• [What is expected]
The data should be printed again, exactly.

--

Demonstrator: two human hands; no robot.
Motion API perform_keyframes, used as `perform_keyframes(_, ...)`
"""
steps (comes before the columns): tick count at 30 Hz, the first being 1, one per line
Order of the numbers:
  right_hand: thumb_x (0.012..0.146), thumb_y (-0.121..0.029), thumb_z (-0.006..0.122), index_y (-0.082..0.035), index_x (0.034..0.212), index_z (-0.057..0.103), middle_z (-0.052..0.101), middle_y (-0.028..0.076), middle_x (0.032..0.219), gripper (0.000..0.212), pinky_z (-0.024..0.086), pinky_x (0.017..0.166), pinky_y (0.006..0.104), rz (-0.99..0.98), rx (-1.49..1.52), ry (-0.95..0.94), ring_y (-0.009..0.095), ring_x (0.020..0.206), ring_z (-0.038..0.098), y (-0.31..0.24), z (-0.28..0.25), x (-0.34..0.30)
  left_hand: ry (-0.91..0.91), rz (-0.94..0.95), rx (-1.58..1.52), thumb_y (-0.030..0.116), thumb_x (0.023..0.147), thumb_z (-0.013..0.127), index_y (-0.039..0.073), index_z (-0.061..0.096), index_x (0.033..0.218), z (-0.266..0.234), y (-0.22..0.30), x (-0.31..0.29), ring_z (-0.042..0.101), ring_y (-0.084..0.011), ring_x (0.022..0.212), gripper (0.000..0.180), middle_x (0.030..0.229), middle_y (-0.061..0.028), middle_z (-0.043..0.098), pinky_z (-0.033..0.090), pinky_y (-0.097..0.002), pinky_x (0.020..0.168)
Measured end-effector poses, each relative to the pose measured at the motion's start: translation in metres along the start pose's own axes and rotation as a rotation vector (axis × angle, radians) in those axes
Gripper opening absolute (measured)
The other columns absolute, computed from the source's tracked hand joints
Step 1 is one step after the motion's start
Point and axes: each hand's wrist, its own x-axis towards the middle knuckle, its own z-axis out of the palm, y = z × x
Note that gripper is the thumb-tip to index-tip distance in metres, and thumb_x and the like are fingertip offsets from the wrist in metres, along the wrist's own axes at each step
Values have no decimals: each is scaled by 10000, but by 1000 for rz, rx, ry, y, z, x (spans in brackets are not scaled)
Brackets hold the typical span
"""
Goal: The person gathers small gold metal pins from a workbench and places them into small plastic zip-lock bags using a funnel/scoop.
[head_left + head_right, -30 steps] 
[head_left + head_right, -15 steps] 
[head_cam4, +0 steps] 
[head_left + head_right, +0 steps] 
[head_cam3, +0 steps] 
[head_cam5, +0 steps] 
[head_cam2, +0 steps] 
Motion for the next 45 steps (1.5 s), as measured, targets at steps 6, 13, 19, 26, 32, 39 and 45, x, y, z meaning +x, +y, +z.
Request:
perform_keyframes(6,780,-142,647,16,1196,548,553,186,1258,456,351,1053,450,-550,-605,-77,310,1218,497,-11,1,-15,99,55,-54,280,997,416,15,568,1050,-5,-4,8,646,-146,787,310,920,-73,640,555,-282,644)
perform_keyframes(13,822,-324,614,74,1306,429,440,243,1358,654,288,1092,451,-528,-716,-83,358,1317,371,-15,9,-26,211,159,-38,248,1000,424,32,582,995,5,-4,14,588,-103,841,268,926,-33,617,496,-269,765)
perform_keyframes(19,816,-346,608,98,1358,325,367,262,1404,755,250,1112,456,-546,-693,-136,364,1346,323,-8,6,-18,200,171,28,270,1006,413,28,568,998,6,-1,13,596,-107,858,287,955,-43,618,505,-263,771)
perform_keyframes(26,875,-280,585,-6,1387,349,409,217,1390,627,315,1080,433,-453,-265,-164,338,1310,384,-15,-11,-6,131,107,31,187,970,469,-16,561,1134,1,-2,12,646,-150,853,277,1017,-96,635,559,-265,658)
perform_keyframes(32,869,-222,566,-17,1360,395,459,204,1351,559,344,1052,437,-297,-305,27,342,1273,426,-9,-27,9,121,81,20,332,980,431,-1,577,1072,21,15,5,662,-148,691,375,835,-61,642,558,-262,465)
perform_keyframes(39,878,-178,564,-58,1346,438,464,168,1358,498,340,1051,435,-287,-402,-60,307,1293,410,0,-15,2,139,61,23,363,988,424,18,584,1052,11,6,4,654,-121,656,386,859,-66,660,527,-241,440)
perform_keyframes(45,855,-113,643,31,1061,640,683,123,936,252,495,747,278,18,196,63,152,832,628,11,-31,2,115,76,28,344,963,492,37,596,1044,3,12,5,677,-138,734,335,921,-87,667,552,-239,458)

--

• [Answer section]
Demonstrator: two human hands; no robot.
Motion API perform_keyframes, used as `perform_keyframes(_, ...)`
"""
steps (comes before the columns): tick count at 30 Hz, the first being 1, one per line
Order of the numbers:
  right_hand: thumb_x (0.012..0.146), thumb_y (-0.121..0.029), thumb_z (-0.006..0.122), index_y (-0.082..0.035), index_x (0.034..0.212), index_z (-0.057..0.103), middle_z (-0.052..0.101), middle_y (-0.028..0.076), middle_x (0.032..0.219), gripper (0.000..0.212), pinky_z (-0.024..0.086), pinky_x (0.017..0.166), pinky_y (0.006..0.104), rz (-0.99..0.98), rx (-1.49..1.52), ry (-0.95..0.94), ring_y (-0.009..0.095), ring_x (0.020..0.206), ring_z (-0.038..0.098), y (-0.31..0.24), z (-0.28..0.25), x (-0.34..0.30)
  left_hand: ry (-0.91..0.91), rz (-0.94..0.95), rx (-1.58..1.52), thumb_y (-0.030..0.116), thumb_x (0.023..0.147), thumb_z (-0.013..0.127), index_y (-0.039..0.073), index_z (-0.061..0.096), index_x (0.033..0.218), z (-0.266..0.234), y (-0.22..0.30), x (-0.31..0.29), ring_z (-0.042..0.101), ring_y (-0.084..0.011), ring_x (0.022..0.212), gripper (0.000..0.180), middle_x (0.030..0.229), middle_y (-0.061..0.028), middle_z (-0.043..0.098), pinky_z (-0.033..0.090), pinky_y (-0.097..0.002), pinky_x (0.020..0.168)
Measured end-effector poses, each relative to the pose measured at the motion's start: translation in metres along the start pose's own axes and rotation as a rotation vector (axis × angle, radians) in those axes
Gripper opening absolute (measured)
The other columns absolute, computed from the source's tracked hand joints
Step 1 is one step after the motion's start
Point and axes: each hand's wrist, its own x-axis towards the middle knuckle, its own z-axis out of the palm, y = z × x
Note that gripper is the thumb-tip to index-tip distance in metres, and thumb_x and the like are fingertip offsets from the wrist in metres, along the wrist's own axes at each step
Values have no decimals: each is scaled by 10000, but by 1000 for rz, rx, ry, y, z, x (spans in brackets are not scaled)
Brackets hold the typical span
"""
Goal: The person gathers small gold metal pins from a workbench and places them into small plastic zip-lock bags using a funnel/scoop.
[head_left + head_right, -30 steps] 
[head_left + head_right, -15 steps] 
[head_cam4, +0 steps] 
[head_left + head_right, +0 steps] 
[head_cam3, +0 steps] 
[head_cam5, +0 steps] 
[head_cam2, +0 steps] 
Motion for the next 45 steps (1.5 s), as measured, targets at steps 6, 13, 19, 26, 32, 39 and 45, x, y, z meaning +x, +y, +z.
Request:
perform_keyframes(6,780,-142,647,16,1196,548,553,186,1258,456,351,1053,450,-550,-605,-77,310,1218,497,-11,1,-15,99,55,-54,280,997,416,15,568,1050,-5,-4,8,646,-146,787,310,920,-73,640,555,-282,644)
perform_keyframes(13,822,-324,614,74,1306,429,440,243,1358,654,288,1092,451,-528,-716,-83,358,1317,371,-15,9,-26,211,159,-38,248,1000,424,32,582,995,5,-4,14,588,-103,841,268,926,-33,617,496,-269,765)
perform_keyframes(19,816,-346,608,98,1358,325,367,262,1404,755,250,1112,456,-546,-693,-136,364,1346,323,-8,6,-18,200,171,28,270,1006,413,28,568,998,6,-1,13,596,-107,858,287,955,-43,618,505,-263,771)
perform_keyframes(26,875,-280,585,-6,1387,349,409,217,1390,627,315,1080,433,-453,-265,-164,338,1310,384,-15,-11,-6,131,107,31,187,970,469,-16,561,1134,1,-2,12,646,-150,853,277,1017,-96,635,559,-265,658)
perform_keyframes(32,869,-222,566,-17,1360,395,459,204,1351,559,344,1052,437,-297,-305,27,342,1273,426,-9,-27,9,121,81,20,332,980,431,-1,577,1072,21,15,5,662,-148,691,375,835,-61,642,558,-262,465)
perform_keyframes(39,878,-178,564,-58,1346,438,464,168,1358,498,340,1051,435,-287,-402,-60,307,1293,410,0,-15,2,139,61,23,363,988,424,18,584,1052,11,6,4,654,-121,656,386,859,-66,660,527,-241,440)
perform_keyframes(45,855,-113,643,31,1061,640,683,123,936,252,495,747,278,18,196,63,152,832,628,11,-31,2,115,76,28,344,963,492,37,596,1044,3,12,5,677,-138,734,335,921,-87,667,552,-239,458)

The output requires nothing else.